Not that they had much when they decided to open a restaurant. When Navea noticed that the Lawrence Avenue storefront that they now occupy was for rent, “we didn’t have the money,” he says, laughing. “We had the idea.” Dave Miller, of nearby Baker Miller, had bought the former pizza place and decided to rent it out. Two other businesses were interested in the location, but Miller decided to offer it to Andrade and Navea, despite their lack of available funds.
“I could tell they were good people and that they would do whatever it took to make a new/better life for themselves,” Miller writes in an email. “They do things 100%,” he continued, “and have spent a lot of time studying [the restaurant business]—so if anyone deserves success it’s them.”
“He believed in us,” Andrade says.
“I hugged him right there,” Navea says. “It was only the second time I had seen him.”
So the couple set about finding the money to open a restaurant. “After we rented the place, we were like, ‘We have to do it, we don’t have any options.’ And when you feel like you don’t have options, you have to do it,” Andrade explains. They managed to pull together the capital through people’s generosity, and began to renovate the storefront. “Everything that you see here, we made it ourselves,” Navea says. “We painted everything, we took down a wall, Andrea designed the menu. She is not a designer. I didn’t have any idea about painting or building or anything; YouTube was my school.”
Sweet Pepper opened in June of 2018. Starting a restaurant from the ground up has been useful experience for the couple, who hope to eventually open more. “I would love to be in the whole country,” Navea says. “I don’t know when. Someday. It’s coming.”

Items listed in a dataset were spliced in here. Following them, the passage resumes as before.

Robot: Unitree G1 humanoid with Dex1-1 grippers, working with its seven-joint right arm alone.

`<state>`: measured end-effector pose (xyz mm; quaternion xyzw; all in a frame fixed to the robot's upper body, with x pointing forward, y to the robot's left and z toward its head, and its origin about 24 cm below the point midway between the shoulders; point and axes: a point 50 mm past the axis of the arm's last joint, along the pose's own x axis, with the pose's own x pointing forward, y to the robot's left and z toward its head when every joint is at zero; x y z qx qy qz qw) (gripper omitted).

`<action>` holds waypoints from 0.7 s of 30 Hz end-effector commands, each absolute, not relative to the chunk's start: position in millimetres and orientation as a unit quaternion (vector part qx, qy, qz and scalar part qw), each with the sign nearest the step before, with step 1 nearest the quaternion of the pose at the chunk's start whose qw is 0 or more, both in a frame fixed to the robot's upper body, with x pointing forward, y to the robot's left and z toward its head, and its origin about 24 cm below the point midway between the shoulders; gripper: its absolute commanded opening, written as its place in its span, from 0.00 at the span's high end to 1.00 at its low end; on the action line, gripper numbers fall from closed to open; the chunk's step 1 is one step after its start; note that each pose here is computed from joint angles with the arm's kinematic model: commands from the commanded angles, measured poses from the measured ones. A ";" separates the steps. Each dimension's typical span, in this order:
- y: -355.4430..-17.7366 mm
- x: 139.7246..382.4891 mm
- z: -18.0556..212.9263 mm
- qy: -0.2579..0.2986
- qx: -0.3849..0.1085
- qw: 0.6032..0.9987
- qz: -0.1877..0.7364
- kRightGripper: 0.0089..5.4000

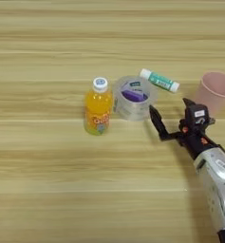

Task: Move the objects on the table

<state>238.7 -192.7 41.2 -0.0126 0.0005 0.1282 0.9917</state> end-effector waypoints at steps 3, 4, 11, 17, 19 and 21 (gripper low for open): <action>-187.2 241.4 75.0 -0.086 -0.020 0.984 0.152 0.01; -186.0 240.5 77.0 -0.091 -0.018 0.983 0.158 0.01; -166.1 225.4 85.4 -0.116 -0.006 0.959 0.257 0.01; -155.5 215.1 84.0 -0.114 -0.017 0.941 0.319 0.01; -152.8 214.4 82.9 -0.112 -0.020 0.937 0.330 0.01; -150.8 214.8 81.5 -0.109 -0.021 0.935 0.338 0.01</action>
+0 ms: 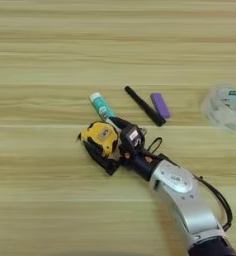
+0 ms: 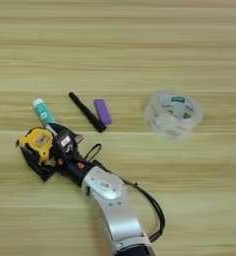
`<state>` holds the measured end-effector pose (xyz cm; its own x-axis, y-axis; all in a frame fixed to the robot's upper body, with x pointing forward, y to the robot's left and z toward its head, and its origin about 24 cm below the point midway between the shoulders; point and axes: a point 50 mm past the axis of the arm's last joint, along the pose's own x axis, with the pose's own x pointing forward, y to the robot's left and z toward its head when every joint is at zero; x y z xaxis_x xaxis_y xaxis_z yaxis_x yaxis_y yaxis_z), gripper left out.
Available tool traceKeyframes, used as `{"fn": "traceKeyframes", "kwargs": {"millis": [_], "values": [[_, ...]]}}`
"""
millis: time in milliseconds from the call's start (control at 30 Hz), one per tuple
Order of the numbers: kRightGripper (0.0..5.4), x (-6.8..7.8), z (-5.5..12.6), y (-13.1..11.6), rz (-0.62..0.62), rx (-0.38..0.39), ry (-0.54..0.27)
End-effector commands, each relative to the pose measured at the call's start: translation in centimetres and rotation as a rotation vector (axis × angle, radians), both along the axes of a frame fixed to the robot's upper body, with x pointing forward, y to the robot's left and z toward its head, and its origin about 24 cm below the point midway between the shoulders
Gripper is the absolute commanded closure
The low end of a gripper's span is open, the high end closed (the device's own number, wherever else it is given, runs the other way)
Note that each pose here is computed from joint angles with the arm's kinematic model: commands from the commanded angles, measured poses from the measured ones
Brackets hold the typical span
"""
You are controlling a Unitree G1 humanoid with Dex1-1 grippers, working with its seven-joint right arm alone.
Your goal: Move the objects on the table
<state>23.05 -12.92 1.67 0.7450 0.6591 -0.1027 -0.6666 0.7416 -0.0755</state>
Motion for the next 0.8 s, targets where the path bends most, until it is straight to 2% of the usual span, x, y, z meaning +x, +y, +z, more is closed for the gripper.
{"fn": "traceKeyframes", "kwargs": {"millis": [33,433,633,733,800], "values": [[0.03,1.48,1.88,0.21,-0.005,0.005,-0.103],[0.03,1.17,1.31,0.54,0.032,-0.015,-0.083],[0.68,1.11,1.23,0.59,0.042,-0.019,-0.078],[1.20,1.11,1.20,0.59,0.046,-0.020,-0.076],[1.31,1.12,1.16,0.58,0.047,-0.022,-0.075]]}}
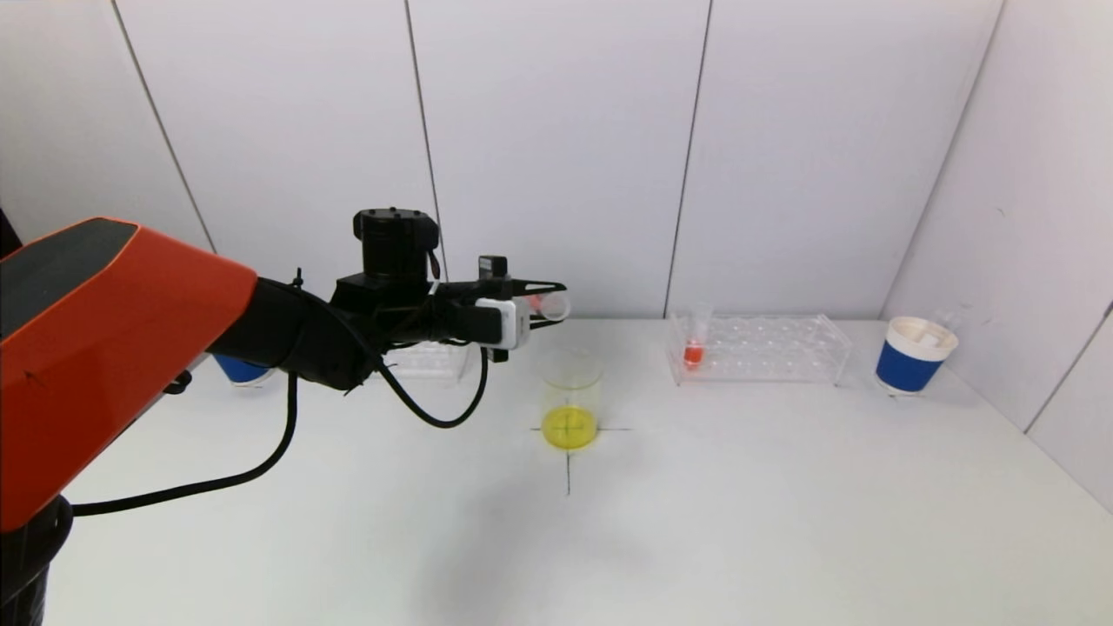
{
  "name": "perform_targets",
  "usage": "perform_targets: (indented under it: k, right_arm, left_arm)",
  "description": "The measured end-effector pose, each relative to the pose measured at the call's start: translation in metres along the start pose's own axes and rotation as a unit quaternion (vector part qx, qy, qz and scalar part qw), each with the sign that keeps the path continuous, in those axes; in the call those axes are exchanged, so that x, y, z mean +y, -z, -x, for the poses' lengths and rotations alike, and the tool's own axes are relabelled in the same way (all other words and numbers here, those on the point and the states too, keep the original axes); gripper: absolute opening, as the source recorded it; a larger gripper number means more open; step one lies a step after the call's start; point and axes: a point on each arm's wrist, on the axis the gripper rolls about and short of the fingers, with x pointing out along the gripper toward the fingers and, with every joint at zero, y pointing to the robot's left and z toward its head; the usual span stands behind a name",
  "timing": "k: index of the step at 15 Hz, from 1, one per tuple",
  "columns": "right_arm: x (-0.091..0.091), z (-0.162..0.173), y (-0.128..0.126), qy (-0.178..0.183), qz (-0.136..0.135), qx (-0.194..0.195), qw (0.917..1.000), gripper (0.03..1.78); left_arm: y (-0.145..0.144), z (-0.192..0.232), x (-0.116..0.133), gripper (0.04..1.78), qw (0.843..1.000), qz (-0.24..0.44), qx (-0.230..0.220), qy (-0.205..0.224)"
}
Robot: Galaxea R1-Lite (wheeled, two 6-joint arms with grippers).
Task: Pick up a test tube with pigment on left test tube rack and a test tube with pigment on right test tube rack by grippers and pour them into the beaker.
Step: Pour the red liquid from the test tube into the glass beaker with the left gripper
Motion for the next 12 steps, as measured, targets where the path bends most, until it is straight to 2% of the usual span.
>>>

“We see this place as a school,” he says. “We have learned a lot, and are still learning every day.”
They continue to work to put down roots here: Andrade is taking English classes at Truman College, Navea is active in the neighborhood Facebook group, both of Andrade’s parents have now joined them in Chicago, and her father works at the restaurant.
“When we came to this country, we were scared, because what you hear about Americans are not good things,” Navea says. “They never say: Americans are friendly. They don’t say: Americans support people.”
“A lot of people have helped us,” Andrade adds.
“Chicago feels like home now,” she says. “I even told Jose, it would be hard for me to go back to Venezuela. I don’t know if I could do it. We have a new life here.”
It may have been an unexpected new life, but they worked hard to build it.